Exercise goal |
Scan the listing below for the word "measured" and copy every line where it occurs.

Data extract |
========

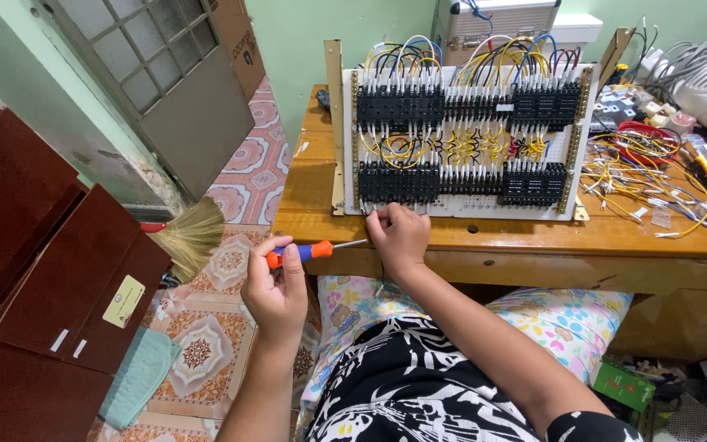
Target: The person uses a manual screwdriver to tighten screws on a series of terminal blocks mounted on a wooden frame, securing the connected wires.
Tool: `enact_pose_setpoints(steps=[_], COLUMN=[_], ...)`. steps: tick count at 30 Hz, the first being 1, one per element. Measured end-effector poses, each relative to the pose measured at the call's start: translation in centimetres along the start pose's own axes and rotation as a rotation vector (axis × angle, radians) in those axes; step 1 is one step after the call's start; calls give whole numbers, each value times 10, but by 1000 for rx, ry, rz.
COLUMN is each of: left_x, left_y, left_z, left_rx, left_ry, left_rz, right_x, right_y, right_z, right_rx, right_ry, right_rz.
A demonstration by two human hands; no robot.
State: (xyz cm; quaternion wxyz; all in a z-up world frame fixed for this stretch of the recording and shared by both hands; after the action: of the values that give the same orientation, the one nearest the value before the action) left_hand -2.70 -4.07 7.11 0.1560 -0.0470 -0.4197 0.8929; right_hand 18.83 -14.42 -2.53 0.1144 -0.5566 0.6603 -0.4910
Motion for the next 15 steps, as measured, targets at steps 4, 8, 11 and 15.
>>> enact_pose_setpoints(steps=[4, 8, 11, 15], left_x=[0, 4, 4, 6], left_y=[1, 2, 3, 4], left_z=[1, 2, 1, -3], left_rx=[-17, -27, -13, -6], left_ry=[21, -75, -136, -151], left_rz=[-13, -53, -103, -87], right_x=[3, 13, 12, 8], right_y=[-3, -8, -9, -6], right_z=[-7, -18, -17, -11], right_rx=[-15, -64, -162, -230], right_ry=[1, -52, -73, -83], right_rz=[15, -94, -204, -244])
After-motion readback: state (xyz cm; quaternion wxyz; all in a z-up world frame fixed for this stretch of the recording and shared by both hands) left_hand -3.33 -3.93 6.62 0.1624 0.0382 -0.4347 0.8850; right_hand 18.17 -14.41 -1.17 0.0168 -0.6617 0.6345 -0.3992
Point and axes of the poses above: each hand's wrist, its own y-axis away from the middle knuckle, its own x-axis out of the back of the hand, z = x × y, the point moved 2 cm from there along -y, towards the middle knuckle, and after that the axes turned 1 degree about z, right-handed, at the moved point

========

Response to the task |
Tool: `enact_pose_setpoints(steps=[_], COLUMN=[_], ...)`. steps: tick count at 30 Hz, the first being 1, one per element. Measured end-effector poses, each relative to the pose measured at the call's start: translation in centimetres along the start pose's own axes and rotation as a rotation vector (axis × angle, radians) in those axes; step 1 is one step after the call's start; calls give whole numbers, each value times 10, but by 1000 for rx, ry, rz.
Motion for the next 15 steps, as measured, targets at steps 4, 8, 11 and 15.

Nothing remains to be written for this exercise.